Ordering food on platforms such as Swiggy and Zomato will likely get more expensive this year as both restaurants and cloud kitchens, which prepare food for delivery at the customer’s doorstep, seek to increase prices.
Inflation is accelerating, with the consumer price index measuring it at a three-month high of 4.91 percent in November, and Swiggy and Zomato are pushing for more discounts for food delivery on their platforms.
Despite a marginal drop on food items in December, experts say that it is unlikely to have prevented inflation considering other factors. Over the last year, vegetables, edible oil have seen an increase in costs along with high prices of petrol and diesel that pushed up transportation costs. Further, experts have cited that inflationary pressures may be strengthened going forward on account of the restrictions that are being imposed across cities in the wake of COVID-19 cases.
Confronting the third wave of COVID-19, which has caused customer footfalls to decline and prompted cities like Delhi to close dine-in facilities while triggering a renewed surge in food delivery, they may have no option but to hike menu prices, multiple restaurant and cloud kitchen owners said.

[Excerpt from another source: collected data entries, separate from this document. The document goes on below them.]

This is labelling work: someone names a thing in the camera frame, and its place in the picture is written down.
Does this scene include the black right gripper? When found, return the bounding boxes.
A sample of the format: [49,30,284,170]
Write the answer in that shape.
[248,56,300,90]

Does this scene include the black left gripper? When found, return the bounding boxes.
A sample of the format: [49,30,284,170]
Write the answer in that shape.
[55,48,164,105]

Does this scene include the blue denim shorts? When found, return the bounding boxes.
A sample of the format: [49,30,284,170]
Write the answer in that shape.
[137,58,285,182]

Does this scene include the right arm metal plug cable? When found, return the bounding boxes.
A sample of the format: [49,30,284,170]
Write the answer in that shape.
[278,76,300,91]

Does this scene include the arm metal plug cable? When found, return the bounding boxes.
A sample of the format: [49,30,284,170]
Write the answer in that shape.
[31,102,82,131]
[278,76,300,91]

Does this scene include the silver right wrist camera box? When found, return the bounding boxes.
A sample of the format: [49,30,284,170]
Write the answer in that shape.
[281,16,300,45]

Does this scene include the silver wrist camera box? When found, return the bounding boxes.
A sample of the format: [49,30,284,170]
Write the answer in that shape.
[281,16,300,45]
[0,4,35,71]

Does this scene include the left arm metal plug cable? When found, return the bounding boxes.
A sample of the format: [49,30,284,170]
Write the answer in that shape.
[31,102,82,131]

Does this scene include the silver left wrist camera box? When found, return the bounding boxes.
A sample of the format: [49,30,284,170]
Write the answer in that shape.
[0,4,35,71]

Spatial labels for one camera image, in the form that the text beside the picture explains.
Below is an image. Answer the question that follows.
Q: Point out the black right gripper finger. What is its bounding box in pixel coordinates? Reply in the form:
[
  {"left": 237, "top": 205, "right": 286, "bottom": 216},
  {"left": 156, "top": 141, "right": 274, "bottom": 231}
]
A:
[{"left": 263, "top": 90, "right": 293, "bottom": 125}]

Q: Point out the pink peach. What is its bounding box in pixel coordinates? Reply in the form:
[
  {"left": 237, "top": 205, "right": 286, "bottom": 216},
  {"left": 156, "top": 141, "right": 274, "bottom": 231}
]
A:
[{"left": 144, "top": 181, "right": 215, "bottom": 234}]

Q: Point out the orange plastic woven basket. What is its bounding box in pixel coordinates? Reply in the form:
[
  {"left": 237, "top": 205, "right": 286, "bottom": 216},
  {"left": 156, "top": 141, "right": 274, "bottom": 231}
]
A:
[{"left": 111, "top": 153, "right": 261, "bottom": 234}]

“Brands and restaurants are looking at doing a price rise on account of high food inflation and cost of raw materials (rising) up by up to 12%,” said Sagar Daryani, co-founder and chief executive officer of Wow! Momo, a Kolkata-based chain of fast food outlets.
Daryani, who is also vice president of the National Restaurant Association of India (NRAI), added that Wow! Momo will be looking at a price increase of up to 7% on average across its portfolio for both online and offline service by the end of this month and early February, respectively.

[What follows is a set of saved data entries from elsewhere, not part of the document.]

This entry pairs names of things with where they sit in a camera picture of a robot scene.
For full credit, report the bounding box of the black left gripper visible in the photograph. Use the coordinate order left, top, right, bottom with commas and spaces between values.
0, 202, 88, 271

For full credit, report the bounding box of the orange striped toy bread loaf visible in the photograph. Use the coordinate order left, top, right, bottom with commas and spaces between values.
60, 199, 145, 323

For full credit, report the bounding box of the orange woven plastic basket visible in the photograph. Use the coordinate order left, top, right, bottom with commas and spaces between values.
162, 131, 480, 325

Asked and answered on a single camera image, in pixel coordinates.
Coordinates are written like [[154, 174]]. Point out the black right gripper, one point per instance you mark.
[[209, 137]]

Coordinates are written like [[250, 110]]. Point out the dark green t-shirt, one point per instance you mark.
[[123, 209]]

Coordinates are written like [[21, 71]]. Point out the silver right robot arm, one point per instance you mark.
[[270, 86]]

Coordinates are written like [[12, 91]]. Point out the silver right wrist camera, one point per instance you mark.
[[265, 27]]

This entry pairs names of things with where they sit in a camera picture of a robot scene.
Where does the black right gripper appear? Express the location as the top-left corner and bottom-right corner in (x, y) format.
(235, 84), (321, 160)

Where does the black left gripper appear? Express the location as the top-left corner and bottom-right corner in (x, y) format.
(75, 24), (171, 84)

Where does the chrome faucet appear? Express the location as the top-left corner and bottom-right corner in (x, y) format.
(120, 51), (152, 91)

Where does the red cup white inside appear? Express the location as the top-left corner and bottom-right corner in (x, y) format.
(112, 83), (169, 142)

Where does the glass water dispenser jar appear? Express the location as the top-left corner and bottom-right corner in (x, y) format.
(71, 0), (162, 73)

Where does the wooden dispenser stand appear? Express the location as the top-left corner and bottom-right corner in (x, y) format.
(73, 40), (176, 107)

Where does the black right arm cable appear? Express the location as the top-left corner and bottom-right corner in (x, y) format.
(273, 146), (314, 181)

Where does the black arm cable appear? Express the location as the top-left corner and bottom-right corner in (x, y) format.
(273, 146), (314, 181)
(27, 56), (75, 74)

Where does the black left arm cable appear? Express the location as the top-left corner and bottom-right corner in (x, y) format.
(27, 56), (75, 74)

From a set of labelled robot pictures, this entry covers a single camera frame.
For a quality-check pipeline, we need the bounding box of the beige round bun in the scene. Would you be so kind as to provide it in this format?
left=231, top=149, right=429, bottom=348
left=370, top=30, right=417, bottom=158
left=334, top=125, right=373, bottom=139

Offsetting margin pressure
Swiggy and Zomato did not respond to e-mailed queries. Rebel Foods, which last year joined the club of start-ups valued at $1 billion or more, said it will not change pricing.
“There would be no change in the end customer price for D2C channels,” said Raghav Joshi, co-founder of Rebel Foods, which operates a network of cloud kitchens for brands such as Behrouz Biryani, Mandarin Oak, Ovenstory Pizza, and Faasos.
Other entities are working it out differently.
Quick Service Restaurant chain Jubilant FoodWorks, the operator of Domino’s pizza and Dunkin’ Donuts in India, has increased prices by 5-6% on average across its portfolio.
“Domino’s India remains focused on maintaining its value-for-money proposition, and has taken minimal price hikes since 2016. Even after the price hike, Domino’s prices are lowest among pizza peers,” the company said in December. “We view the pricing action positively as it helps offset some margin pressure, with limited impact on demand.”
A Delhi-based restaurant owner told Moneycontrol that the industry at large is looking at increasing prices, citing inflationary pressure.
Competition spurs deep discounting
“We have also increased our prices as (gas) cylinder costs, food oil, other items, have shot up…restaurants are bound to increase costs. At the same time, food delivery apps like Swiggy and Zomato are forcing restaurants to offer higher discounts, so as to increase the volume of orders on these apps,” this person said.
“Most of the restaurants will be increasing their prices, if not done yet,” he added.
A Bengaluru-based entrepreneur, who also runs a cloud kitchen business, said deeper discounting on these platforms had started since the outbreak of the coronavirus disease (COVID-19) in early 2020.
With an increase in the number of cloud kitchens, and dine-in restaurants focusing on online delivery after the outbreak, competition to offer higher discounts has increased significantly, this person added.
Post-pandemic, cloud kitchens have become a thriving business. The domestic cloud kitchen market is expected to grow from $400 million in 2019 to $2 billion by 2024, according to market researcher RedSeer Consulting.
Additionally, starting from January 1 this year, Swiggy and Zomato have been directed to collect and deposit tax at a 5 percent rate in a move that aims to bring under the tax net food vendors who are currently outside the Goods and Services Tax (GST) threshold. The decision is likely to impact only restaurants that are earning under Rs 20 lakh per annum, according to the National Restaurant Association of India (NRAI).